Desde que se dio a conocer la historia de Sergio Urrego, en Colombia empezó una discusión sobre la necesidad de garantizar que los colegios sean espacios seguros para todos los estudiantes, incluyendo aquellos con orientaciones sexuales diversas. No obstante, voces como la del entonces procurador, Alejandro Ordóñez, cuestionaban los hechos del caso, y hace poco vimos marchas en contra de una de las órdenes de la sentencia de la Corte Constitucional por la discriminación contra Urrego. El sentimiento en esa oposición al cambio es que no es necesario tratar el tema de la diversidad sexual en los espacios educativos y que este caso ha sido exagerado con fines políticos. Lo ocurrido el miércoles demuestra lo contrario.
Mediante la firma de un preacuerdo con la Fiscalía, Rosalía Ramírez, veedora del colegio Gimnasio Castillo Campestre, aceptó su responsabilidad en los delitos de actos de discriminación agravada y ocultamiento de elemento material probatorio. Según los hallazgos del ente investigador, fue ella quien le impuso un memorando a Sergio Urrego después de que se conociera una foto en la que el joven estudiante de 16 años aparecía dándose un pico con un compañero de su salón de clases. También se comprobó que ella amenazó a Urrego y a su pareja para que les dijeran a sus papás sobre su orientación sexual. Ramírez reconoció que, una vez comenzaron las investigaciones por lo ocurrido con Urrego, se borraron los archivos donde se encontraban las amonestaciones y los memorandos en contra del estudiante, y la exigencia de que fuera a un psicólogo para tratar su condición sexual. Por estos hechos, la jueza 39 de conocimiento avaló el preacuerdo y la condenó a 27 meses de prisión domiciliaria.
Más allá de la sentencia, necesaria, y de lo que eso significa en los casos de la rectora del colegio, Amanda Azucena Castillo, y la psicóloga Ivonne Cheque, ambas involucradas directamente con lo ocurrido con Urrego, nos parece importante que la administración de justicia diga eso que las otras instituciones del Estado han dicho con timidez y, recientemente, no han querido repetir: que allí donde haya discriminación entrará la autoridad a proteger a los marginados, que los prejuicios no pueden ser el modo normal de nuestras relaciones como sociedad.

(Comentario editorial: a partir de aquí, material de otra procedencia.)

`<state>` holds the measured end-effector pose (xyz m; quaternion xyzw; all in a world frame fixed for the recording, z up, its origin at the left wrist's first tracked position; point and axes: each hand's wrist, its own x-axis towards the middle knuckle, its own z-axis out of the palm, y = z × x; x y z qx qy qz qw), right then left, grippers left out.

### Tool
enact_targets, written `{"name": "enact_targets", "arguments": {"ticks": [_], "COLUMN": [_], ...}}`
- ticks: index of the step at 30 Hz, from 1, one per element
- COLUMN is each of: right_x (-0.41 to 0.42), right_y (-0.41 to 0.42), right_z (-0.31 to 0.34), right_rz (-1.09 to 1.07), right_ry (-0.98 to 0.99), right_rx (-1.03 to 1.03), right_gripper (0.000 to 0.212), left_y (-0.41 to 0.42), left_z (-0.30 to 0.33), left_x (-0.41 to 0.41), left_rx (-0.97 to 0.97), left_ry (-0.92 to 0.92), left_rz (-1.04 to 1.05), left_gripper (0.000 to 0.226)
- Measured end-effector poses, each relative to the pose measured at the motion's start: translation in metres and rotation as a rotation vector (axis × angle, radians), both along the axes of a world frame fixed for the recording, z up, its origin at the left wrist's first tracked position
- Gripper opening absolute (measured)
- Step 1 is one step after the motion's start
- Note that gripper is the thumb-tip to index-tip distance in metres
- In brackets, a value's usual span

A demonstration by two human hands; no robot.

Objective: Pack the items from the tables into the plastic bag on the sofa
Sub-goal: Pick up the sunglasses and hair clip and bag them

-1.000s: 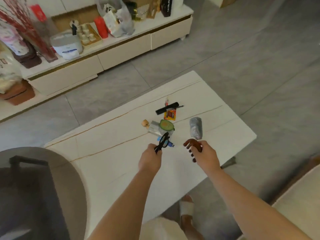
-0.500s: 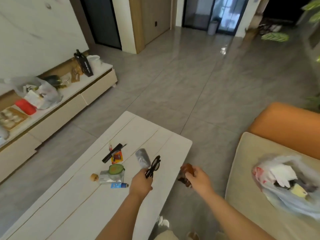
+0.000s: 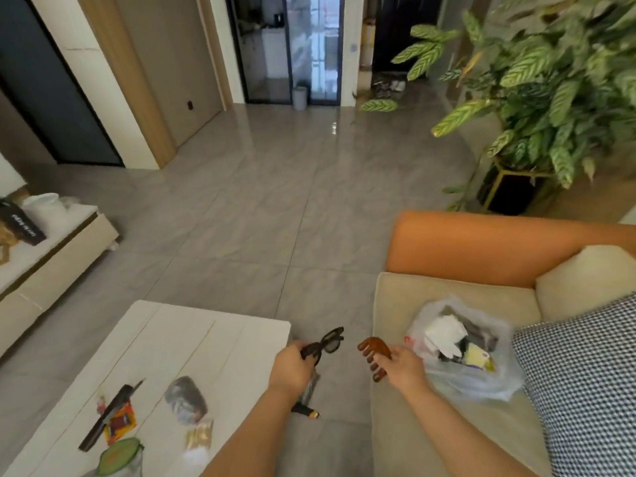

Por supuesto, el sistema penal es y debe seguir siendo el último recurso, el que llega demasiado tarde, cuando el daño ya es irremediable. Esta sentencia no significa nada ni servirá como homenaje a la memoria de Urrego si seguimos posponiendo las conversaciones difíciles pero urgentes sobre cómo enseñar a respetar y proteger la diversidad en los colegios. Lo más frustrante de este y tantos casos análogos es que son los maestros y las directivas, aquellos supuestamente comprometidos con la educación de los niños, quienes se convierten en sus verdugos. La solución cómoda es asumir que el matoneo es un problema generalizado y que no deben tomarse medidas particulares. Pero eso es ocultar todas las conductas que, como han sido normalizadas por una historia de complicidad con la discriminación, pasan inadvertidas. Eso fue lo que ocurrió contra Urrego: una cadena de atropellos administrativos de personas que creían estar haciendo lo correcto, cuando en realidad estaban buscando silenciar a un joven brillante. Nos repetimos: no queremos más sergios urregos. Cambiemos, cuanto antes, la forma como educamos a nuestros niños, para ver si logramos, de una vez por todas, construir una Colombia para todos, no para las mayorías.